The Ebola virus has effects on your internal body as well. You would also experience internal bleeding. After about five days of infection your internal organs basically liquefy. The Ebola virus destroys the cells in your liver and the lining of all internal organs. At this point you will most likely die of the virus. The people who survive the virus usually had a less direct infection like close contact.
The Ebola virus transmits easily from person to person. Most people get the Ebola virus from close contact. The Ebola virus has cells on the infected person's skin, then if you touch the person and touch an opening on your body, such as your mouth, you can be infected. This frequently occurs to hospital care workers before the patients are diagnosed with Ebola. Also family members who care for the infected person without the aid of a hospital often get Ebola.

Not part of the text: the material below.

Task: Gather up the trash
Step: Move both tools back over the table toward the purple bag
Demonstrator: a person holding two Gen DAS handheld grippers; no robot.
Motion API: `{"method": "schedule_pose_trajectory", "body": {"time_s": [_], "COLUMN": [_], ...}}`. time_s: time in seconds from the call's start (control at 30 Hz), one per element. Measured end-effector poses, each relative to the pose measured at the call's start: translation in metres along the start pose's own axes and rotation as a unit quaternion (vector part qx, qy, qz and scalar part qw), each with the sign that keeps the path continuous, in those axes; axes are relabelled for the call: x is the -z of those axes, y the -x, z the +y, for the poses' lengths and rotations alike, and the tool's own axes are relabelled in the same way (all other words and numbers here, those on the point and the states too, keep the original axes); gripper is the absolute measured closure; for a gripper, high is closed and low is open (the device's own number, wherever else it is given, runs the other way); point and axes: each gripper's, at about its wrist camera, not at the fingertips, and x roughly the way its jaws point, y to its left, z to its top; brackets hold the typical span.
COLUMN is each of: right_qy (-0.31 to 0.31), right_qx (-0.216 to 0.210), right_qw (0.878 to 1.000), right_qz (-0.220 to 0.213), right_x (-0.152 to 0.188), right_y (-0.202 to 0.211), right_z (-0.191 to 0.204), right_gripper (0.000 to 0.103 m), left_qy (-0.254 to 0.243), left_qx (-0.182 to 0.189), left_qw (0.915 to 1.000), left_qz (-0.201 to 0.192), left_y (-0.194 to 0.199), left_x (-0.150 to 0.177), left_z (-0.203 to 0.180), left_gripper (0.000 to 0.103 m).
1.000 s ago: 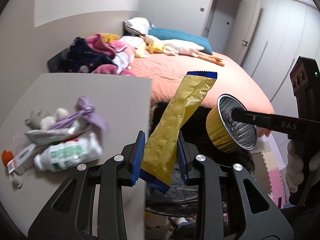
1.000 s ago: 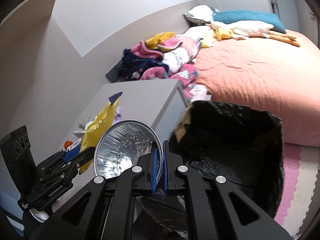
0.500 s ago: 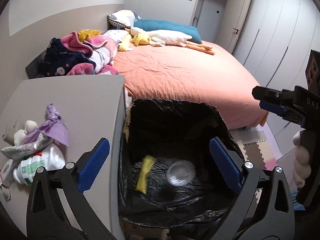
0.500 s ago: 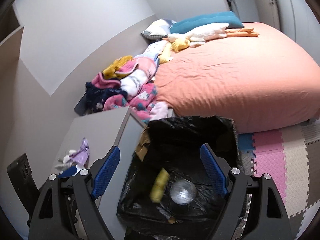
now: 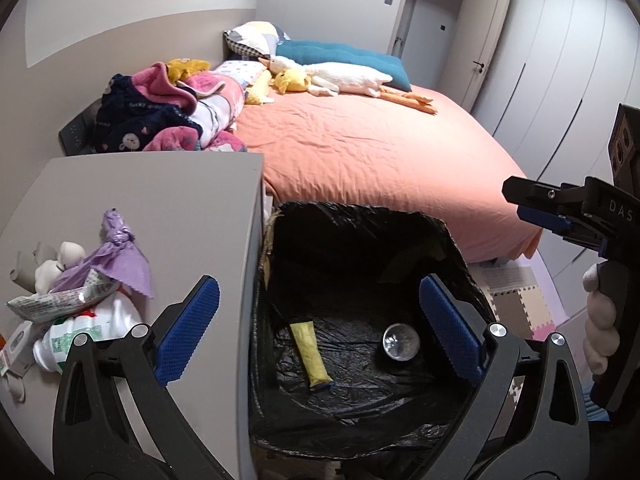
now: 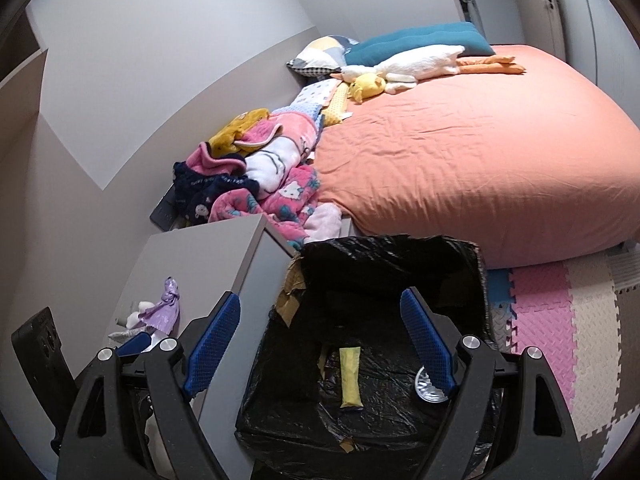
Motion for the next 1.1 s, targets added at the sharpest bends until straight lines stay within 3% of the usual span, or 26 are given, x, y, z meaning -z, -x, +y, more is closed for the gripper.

Bodily fluids such as blood, vomit, secretions, or semen also transmit Ebola. People who clean this up may also become infected. Shared hypodermic needles or syringes are a more direct way to get the virus and result in a smaller time for the virus to take effect. Disposing of an Ebola virus casualty is also a way to catch the virus because viral presence remains after death.
The Ebola virus is negatively stranded RNA type. It requires a polymerse transformation to reproduce. This leaves the virus subject to genetic code errors creating subtypes of Ebola. There are four known subtypes of the Ebola virus. The original subtype was Ebola Zaire (www.netLibrary.com).
Diagnosis of the Ebola...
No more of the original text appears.